[What you will do]
Each line below containing the word "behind" needs to be shown.

──────────

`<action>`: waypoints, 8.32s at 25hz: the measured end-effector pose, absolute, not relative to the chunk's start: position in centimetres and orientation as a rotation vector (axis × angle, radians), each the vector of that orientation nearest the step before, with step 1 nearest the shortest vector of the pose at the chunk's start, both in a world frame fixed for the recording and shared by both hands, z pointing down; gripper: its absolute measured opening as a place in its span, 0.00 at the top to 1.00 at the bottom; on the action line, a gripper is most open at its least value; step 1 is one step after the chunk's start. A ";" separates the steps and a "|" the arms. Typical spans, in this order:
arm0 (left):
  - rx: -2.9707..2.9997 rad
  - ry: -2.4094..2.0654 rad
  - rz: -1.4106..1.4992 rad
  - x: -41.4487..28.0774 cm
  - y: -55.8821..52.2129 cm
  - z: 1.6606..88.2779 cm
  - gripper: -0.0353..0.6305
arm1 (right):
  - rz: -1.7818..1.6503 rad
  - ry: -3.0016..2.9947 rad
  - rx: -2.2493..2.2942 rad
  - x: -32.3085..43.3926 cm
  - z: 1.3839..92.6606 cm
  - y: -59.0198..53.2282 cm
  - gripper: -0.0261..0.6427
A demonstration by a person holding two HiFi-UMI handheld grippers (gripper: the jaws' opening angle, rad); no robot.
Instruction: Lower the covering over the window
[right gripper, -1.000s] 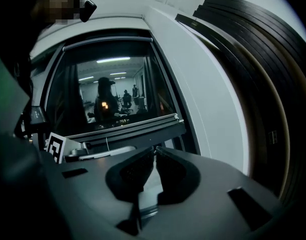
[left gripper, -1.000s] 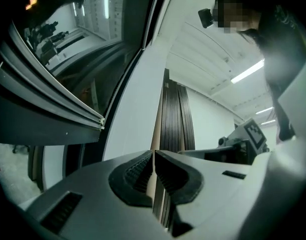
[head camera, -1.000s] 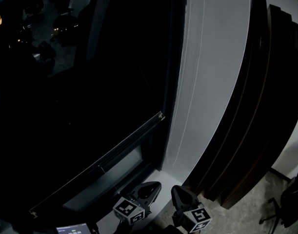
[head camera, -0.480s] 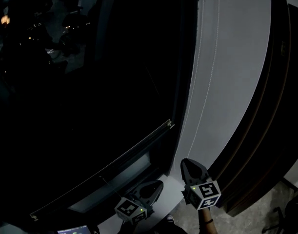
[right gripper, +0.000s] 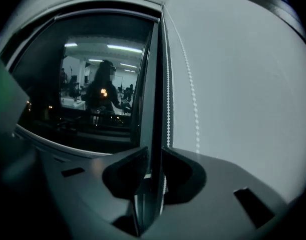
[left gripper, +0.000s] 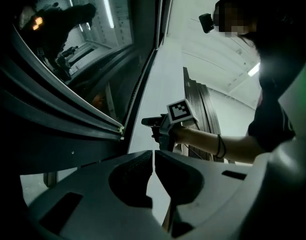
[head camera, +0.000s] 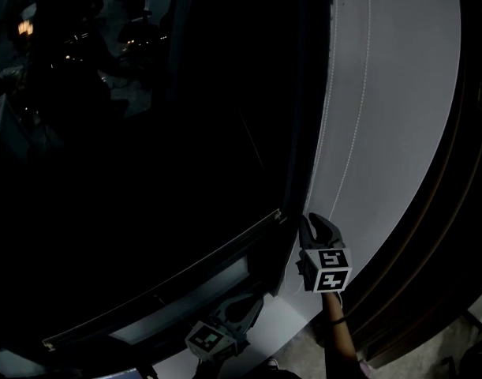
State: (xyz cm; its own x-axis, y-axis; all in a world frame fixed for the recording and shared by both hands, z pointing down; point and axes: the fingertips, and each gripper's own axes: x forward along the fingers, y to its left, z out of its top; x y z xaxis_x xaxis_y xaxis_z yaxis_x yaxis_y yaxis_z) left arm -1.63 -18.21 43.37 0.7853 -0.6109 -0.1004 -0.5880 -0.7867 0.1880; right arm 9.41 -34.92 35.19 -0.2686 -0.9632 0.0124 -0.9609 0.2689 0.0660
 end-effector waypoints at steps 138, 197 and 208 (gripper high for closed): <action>3.104 -0.620 -0.354 7.4 -24.9 32.3 0.93 | 0.609 -2.582 1.486 4.6 56.0 -23.5 0.94; 3.052 -0.695 -0.339 6.3 -22.7 34.1 0.86 | 0.770 -2.529 1.547 5.4 57.1 -24.1 0.93; 3.057 -0.634 -0.418 7.4 -23.5 31.6 0.85 | 0.812 -2.553 1.497 4.6 58.1 -23.0 0.93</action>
State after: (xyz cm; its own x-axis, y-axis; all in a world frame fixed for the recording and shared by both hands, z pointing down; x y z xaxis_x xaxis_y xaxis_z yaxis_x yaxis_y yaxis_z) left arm 7.36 -23.51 31.62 0.8837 -0.3898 -0.2591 -0.3921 -0.9188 0.0449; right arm 4.62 -23.02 58.08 -0.5223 -0.7911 0.3183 -0.8297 0.3853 -0.4040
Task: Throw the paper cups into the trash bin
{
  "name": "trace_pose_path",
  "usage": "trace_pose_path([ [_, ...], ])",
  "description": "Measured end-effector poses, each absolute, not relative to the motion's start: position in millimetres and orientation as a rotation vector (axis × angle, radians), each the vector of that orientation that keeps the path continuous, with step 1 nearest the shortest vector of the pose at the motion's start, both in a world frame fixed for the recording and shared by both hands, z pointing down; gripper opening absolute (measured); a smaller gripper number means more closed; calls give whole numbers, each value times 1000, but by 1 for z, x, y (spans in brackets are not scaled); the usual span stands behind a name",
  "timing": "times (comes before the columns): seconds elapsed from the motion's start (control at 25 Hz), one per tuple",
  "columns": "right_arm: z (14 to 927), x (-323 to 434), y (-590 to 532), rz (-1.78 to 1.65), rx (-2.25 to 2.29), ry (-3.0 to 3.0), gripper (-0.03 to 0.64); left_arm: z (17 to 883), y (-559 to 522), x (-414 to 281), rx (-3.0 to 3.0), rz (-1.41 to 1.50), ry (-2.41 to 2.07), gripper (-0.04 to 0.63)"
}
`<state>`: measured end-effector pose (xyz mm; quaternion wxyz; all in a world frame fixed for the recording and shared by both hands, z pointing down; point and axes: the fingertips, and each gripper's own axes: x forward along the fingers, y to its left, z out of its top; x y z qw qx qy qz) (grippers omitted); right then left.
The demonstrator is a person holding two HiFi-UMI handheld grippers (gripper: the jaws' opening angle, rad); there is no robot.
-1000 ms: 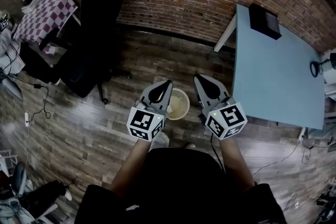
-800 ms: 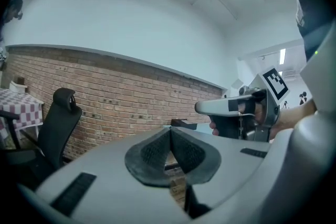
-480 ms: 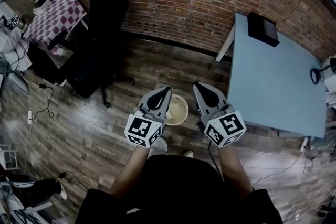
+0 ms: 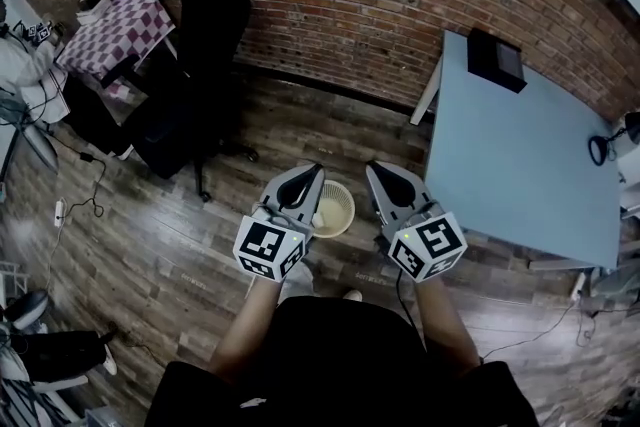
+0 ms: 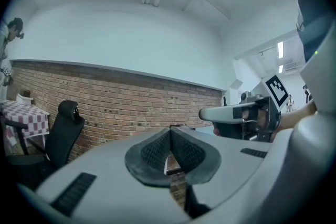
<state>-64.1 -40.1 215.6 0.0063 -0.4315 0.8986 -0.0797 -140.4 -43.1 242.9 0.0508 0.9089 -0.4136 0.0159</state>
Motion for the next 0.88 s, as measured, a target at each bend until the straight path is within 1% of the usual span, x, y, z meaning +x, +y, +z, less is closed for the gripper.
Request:
trace_pose_path([
  [0.88,204,-32,27,-249,-1283,2798,5,224,36,-107,2792,50,-1281,9],
])
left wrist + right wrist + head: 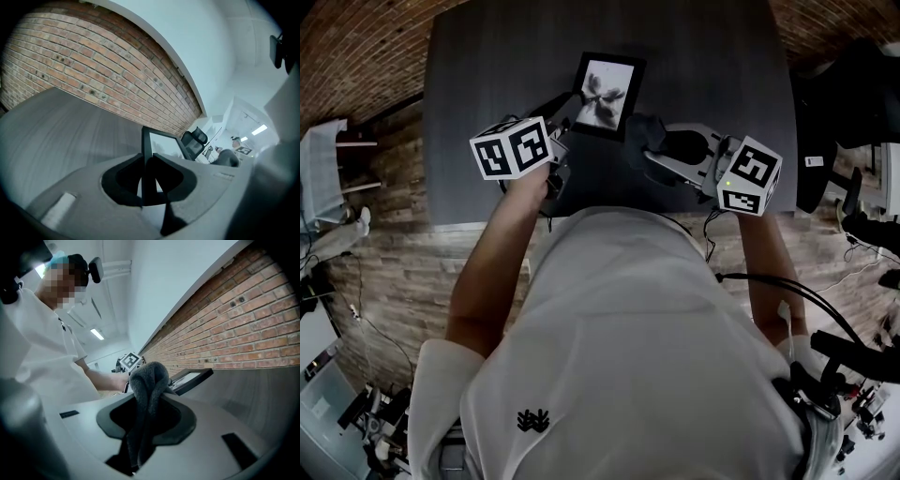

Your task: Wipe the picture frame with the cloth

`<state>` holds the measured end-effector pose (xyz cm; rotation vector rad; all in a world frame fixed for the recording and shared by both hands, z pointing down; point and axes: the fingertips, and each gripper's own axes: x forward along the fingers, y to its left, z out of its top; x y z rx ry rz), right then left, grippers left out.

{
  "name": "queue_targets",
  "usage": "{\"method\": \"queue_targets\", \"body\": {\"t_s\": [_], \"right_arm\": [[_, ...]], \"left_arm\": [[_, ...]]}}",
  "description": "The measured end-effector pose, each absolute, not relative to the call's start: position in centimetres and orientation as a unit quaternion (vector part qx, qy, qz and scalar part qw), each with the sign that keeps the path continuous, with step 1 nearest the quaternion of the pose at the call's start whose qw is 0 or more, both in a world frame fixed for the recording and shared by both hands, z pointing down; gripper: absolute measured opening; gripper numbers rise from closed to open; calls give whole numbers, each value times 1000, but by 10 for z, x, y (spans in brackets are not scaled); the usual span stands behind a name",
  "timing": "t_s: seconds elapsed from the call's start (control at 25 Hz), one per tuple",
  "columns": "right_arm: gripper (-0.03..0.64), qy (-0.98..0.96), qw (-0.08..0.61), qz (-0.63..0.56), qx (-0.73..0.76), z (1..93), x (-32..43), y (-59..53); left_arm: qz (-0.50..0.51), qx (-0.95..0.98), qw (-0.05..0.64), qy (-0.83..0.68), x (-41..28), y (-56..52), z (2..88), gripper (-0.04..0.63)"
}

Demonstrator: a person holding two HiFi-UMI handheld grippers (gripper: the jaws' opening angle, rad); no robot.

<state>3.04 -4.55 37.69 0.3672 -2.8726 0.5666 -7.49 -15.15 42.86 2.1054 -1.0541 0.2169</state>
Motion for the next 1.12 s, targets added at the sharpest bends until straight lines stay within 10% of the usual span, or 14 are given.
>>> {"method": "queue_targets", "body": {"t_s": [1.12], "right_arm": [[106,-955,138,192,177,427,-4,-57]], "left_arm": [[81,787,356,-497,-99,-166,432,77]]}}
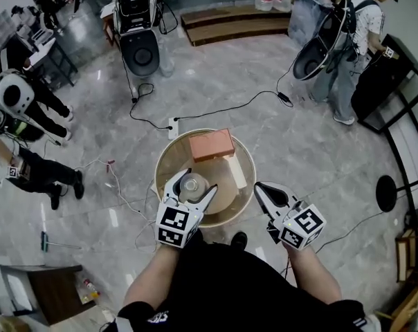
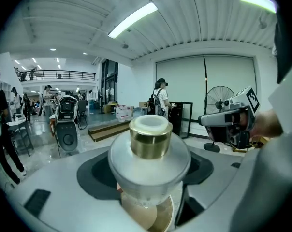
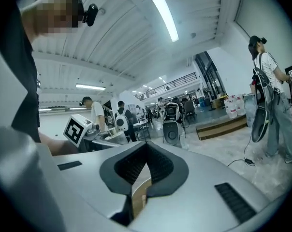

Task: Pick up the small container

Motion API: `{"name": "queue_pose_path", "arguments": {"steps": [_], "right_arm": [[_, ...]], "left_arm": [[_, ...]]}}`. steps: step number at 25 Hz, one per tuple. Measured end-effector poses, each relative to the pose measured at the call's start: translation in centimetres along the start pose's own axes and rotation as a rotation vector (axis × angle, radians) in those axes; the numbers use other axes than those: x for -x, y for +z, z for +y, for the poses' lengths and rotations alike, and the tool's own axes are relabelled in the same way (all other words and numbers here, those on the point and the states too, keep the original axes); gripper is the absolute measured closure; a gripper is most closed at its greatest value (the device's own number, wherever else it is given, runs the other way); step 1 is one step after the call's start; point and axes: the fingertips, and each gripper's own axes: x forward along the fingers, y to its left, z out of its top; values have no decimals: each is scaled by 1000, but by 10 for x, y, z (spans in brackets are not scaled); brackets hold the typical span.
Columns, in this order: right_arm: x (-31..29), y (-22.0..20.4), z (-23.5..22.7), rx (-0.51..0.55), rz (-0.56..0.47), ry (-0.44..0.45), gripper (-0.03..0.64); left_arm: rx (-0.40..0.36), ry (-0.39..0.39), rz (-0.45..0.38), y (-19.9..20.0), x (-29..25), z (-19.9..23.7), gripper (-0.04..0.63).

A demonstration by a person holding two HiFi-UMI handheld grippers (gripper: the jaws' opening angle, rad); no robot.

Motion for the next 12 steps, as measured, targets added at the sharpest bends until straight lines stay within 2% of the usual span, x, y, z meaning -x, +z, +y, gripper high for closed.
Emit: {"name": "queue_pose_path", "arguments": {"steps": [5, 12], "right_arm": [[-7, 14, 10, 46, -29, -22, 604], [-36, 28, 22, 8, -88, -56, 606]], "left_arm": [[11, -20, 13, -4, 20, 7, 251], [-26, -38, 23, 0, 29, 42, 250]]}}
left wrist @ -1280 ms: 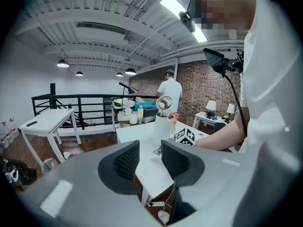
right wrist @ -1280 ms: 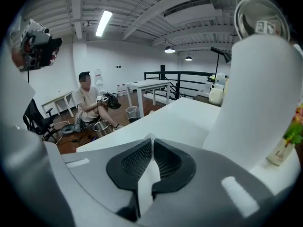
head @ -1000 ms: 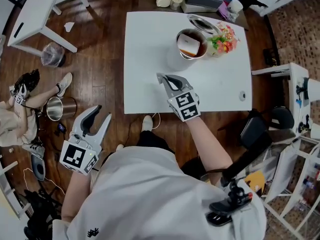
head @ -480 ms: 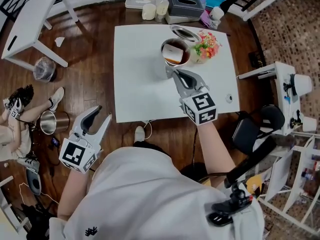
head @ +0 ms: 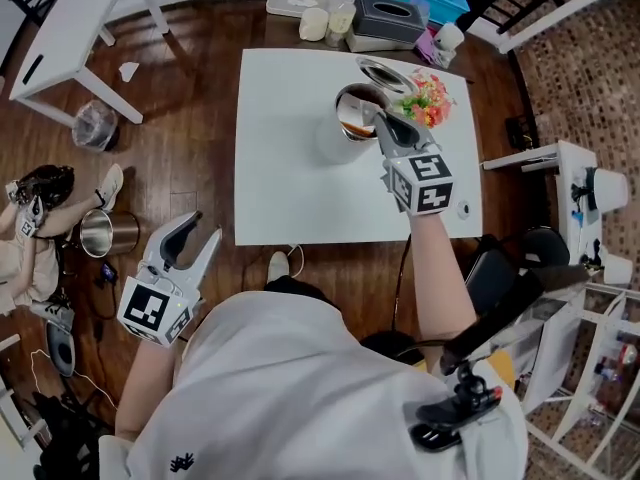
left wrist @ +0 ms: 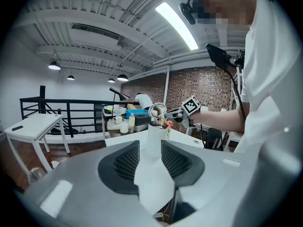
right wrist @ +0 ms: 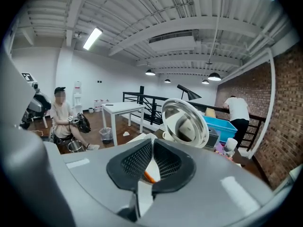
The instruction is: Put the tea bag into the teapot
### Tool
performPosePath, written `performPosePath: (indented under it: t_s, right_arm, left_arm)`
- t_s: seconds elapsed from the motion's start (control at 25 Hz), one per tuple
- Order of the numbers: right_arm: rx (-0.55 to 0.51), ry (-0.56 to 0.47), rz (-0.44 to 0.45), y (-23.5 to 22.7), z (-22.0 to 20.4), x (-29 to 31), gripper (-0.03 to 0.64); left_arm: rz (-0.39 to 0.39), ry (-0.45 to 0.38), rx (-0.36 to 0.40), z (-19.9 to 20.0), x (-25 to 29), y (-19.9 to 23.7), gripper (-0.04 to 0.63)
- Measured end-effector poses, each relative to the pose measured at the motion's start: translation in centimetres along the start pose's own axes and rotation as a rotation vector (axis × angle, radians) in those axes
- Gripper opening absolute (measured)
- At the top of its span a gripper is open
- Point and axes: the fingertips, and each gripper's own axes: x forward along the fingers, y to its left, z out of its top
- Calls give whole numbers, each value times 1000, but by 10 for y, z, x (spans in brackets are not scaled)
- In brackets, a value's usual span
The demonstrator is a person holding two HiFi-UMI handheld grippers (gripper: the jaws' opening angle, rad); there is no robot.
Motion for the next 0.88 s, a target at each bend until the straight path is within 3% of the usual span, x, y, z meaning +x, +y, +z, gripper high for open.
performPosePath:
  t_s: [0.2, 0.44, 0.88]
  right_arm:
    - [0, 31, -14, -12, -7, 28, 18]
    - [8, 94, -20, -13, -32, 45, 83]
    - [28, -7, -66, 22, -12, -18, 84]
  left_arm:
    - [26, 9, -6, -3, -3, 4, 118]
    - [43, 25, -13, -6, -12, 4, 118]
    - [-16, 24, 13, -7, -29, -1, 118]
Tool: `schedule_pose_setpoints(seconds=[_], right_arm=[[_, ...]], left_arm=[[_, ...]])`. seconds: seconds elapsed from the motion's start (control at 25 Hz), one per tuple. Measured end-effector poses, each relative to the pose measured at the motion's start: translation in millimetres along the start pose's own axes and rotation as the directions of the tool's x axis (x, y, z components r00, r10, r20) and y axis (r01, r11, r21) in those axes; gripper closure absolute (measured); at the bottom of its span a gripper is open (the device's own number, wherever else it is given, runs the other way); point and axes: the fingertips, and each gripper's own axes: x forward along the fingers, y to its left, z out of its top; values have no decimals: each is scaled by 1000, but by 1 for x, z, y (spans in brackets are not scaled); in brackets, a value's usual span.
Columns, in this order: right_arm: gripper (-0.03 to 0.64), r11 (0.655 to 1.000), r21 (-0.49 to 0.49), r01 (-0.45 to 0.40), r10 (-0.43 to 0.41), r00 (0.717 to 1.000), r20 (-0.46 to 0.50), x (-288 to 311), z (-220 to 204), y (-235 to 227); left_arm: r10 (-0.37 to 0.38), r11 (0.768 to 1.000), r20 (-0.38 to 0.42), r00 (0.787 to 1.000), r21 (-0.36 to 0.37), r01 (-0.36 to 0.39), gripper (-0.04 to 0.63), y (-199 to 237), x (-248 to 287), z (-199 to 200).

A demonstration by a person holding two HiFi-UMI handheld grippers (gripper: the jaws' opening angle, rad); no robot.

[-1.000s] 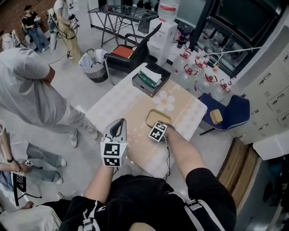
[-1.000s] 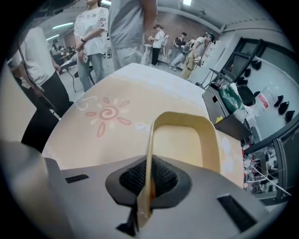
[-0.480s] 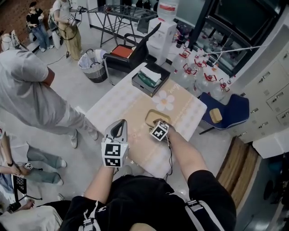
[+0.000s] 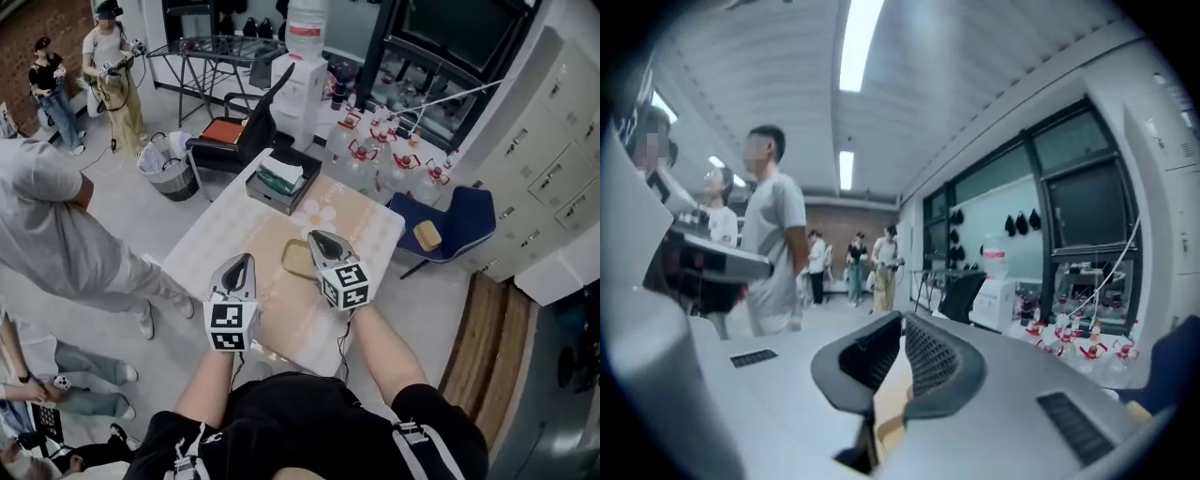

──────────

[Answer space]
  "description": "Measured end-effector poses, each absolute, not relative to the motion's start: position in millimetres and orientation as a rotation vector (axis × angle, radians), each the vector of that orientation that keeps the path continuous, with step 1 nearest the shortest vector of the pose at the motion's start, both in a world frame fixed for the recording and shared by both hands, z pointing down; gripper opening absolute (measured); a smaller gripper number means more closed; calls give whole numbers, each value times 1000, but by 1 for z, x, y (spans in brackets are not scaled); the usual span stands behind a name",
  "description": "The measured end-effector pose, each absolute, not relative to the call's start: position in centimetres and orientation as a unit quaternion (vector part qx, qy, qz and scalar part qw), each with the sign that keeps the path continuous, with step 1 nearest the quaternion of the pose at the call's start whose qw is 0 or more, both in a world frame fixed for the recording and shared by both hands, z pointing down; gripper: absolute measured opening; gripper numbers rise from closed to open; calls give whole numbers, each value times 1000, but by 10 for z, x, y (spans in brackets are not scaled); the usual span stands behind a name",

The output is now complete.